I'm not sure what to call it-irony, guilt, befuddlement. I woke up this morning with the power working and the leaves fluttering in the tree outside our window, still perfectly intact. Then I read the paper and hear that the East Coast just experienced a 100 year hurricane super storm and that New York is a major disaster area? I know this is true: the pictures are awful, 33 have died, and millions of people don't have power. But we've been so completely untouched by anything more than rain and wind that, yeah, I guess I'm having a hard time labeling the experience. Blessed, I guess that's the one best word.
Thanks to all of you who have called or texted us. The concern that the rest of the country has shown, I'm sure, is a huge support to those harder hit, and it was a comfort to Dane and I as we waited to see just how bad it would be.
Now the question is, how long will it take for things to go back to normal?
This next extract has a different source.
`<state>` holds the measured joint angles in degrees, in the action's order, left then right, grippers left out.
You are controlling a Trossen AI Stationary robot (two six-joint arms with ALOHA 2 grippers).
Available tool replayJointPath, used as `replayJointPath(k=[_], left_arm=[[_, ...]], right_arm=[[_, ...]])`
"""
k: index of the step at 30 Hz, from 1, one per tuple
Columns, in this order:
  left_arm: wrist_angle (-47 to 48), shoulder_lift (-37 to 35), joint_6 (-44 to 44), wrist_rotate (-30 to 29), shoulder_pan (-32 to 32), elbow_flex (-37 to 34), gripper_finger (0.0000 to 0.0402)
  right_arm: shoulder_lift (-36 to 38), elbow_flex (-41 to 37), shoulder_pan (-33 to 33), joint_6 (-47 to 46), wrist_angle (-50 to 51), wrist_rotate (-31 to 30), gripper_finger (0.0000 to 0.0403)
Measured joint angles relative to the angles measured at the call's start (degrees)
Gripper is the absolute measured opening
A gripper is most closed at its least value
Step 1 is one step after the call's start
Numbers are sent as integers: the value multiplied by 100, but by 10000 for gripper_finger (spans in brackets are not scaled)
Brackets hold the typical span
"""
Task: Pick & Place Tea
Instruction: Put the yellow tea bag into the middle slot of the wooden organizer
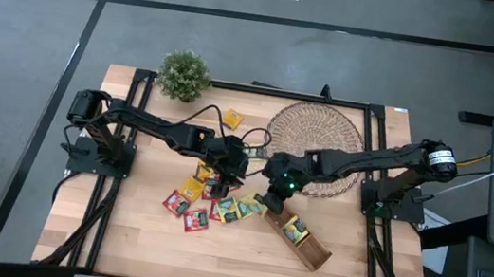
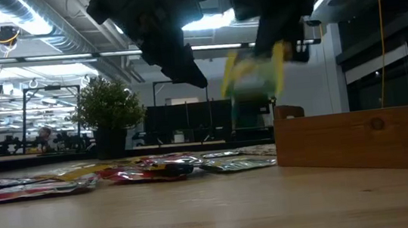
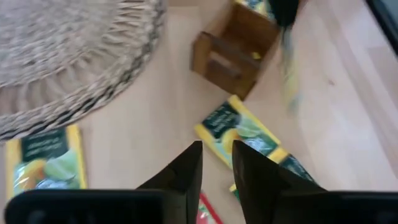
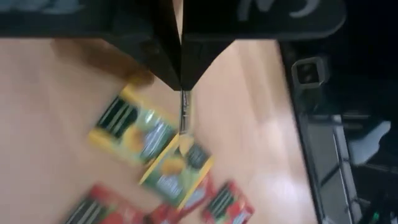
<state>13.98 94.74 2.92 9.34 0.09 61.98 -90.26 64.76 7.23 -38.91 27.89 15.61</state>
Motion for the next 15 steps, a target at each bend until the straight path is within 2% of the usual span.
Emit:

When can we kick out Alex, the unemployed refugee from Canada who is staying with us during the storm (just kidding, he's a friend from BYU who had to stay a few extra nights because real storm refugees were taking his place at another friend's house)? When will the subways be up and running? It's hard to describe just how dependent this city is on our public transportation. I'm so grateful I have a job that has been understanding, but I know there are lots of people who desperately need to get back to work and may find themselves walking a lot for the next few days.
I guess my perspective is that I'm glad it wasn't worse and that everyone had so much time to prepare, but I know that is not how a lot of people will remember Sandy, and for them I'll have to see if there are any ways to help with the clean-up efforts.
This is one relieved mom that you experienced so little.
ReplyDeleteToday your blog report really was comments on the weather. So glad you had so little weather to report on and I'm sure you will find a way to help. That is how you roll.